Natural history knowledge is essential for assessments of ecosystems or habitats. It
is also one of the most enjoyable pursuits in the world.
Naturalist: One who studies Natural History. Clothes must be worn and are not
optional.
Animals: A Kingdom that includes Birds, Reptiles, Amphibians, Fish, Mammals,
Insects, Spiders, Clams, and lots of other organisms.

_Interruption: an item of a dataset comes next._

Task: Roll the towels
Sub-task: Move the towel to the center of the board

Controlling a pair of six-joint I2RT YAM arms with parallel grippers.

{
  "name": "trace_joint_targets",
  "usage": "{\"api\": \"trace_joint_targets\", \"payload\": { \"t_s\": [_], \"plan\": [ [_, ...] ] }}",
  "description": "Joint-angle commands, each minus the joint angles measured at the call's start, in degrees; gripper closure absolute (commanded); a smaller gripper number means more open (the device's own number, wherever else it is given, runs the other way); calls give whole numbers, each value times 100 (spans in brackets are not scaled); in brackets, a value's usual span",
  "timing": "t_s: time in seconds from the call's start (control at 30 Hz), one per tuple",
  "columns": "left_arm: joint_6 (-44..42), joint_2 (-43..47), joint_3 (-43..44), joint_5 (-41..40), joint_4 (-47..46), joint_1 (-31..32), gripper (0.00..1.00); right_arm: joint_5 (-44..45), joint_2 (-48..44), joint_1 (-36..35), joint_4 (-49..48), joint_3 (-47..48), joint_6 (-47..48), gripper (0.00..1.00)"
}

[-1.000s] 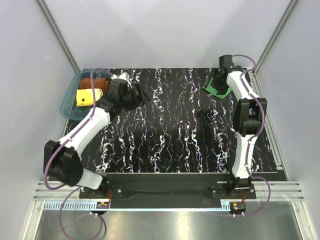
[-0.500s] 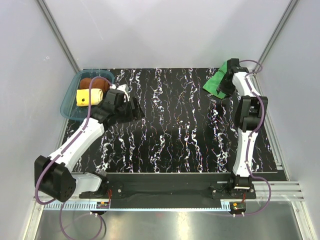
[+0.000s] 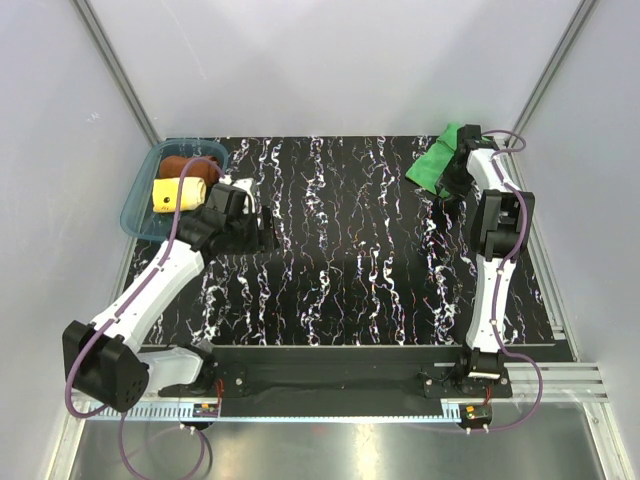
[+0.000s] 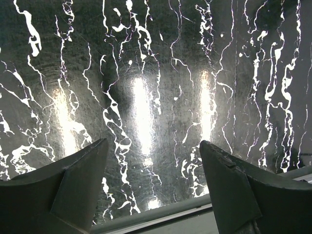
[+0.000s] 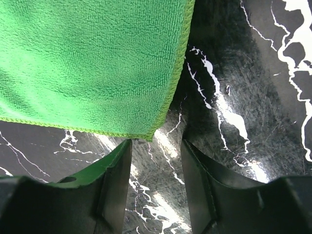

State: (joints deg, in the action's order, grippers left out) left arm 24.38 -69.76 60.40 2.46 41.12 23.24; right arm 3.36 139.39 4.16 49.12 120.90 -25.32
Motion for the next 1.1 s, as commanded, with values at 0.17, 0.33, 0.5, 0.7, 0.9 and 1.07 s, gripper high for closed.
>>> {"api": "trace_joint_targets", "payload": {
  "t_s": [0.17,0.33,0.5,0.7,0.9,1.07],
  "plan": [
    [-127,23,16,-44,-166,13,19,-396,167,-38,-236,-23,-227,49],
    [-100,76,-55,53,-228,-48,19,-591,237,-38,-386,-102,-351,53],
    [-92,76,-116,141,-254,-101,19,-546,316,-38,-378,-41,-351,60],
    [-74,59,-169,229,-298,-153,19,-467,422,-38,-342,74,-324,92],
    [-48,32,-187,343,-342,-233,19,-433,273,-38,-333,74,-254,100],
    [-48,23,-204,396,-351,-303,19,-546,36,-38,-402,66,-227,100]
  ]
}}
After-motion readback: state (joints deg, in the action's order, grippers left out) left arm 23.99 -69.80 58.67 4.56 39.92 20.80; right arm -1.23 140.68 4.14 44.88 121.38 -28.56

Natural Selection: the driving force behind evolution. It consists of all the
selective pressures placed on plants and animals by the environment (such as wind
or cold or drought) or by animals (such as predators or even members of the same
species). Those poorly adapted do not survive to pass on their genes and those that
are better adapted tend to survive and pass on their genes allowing the adaptation
to persist into the future and possibly become more refined. Natural Selection was
first recognized by Charles Darwin.
Adaptation: any feature that offers a plant or animal an advantage in solving any
life problem that give it a chance of surviving and reproducing. An adaptation is
not an act of intelligence or a planned solution but a physical, physiological, or
behavioural trait that has evolved because of the selective pressures of natural
selection. No adaptation is perfect and often an adaptation has drawbacks
associated with it that require another adaptation to resolve. This makes Natural
History so very, very interesting because never is there only one solution to any
problem. Instead, many solutions have arisen to solve every challenge.
DEFENCES OF ANIMALS:
A) PHYSICAL
CAMOUFLAGE: colours and patterns that allow animals to blend into the
background.
Cryptic behaviour: Remaining motionless to allow camouflage to work.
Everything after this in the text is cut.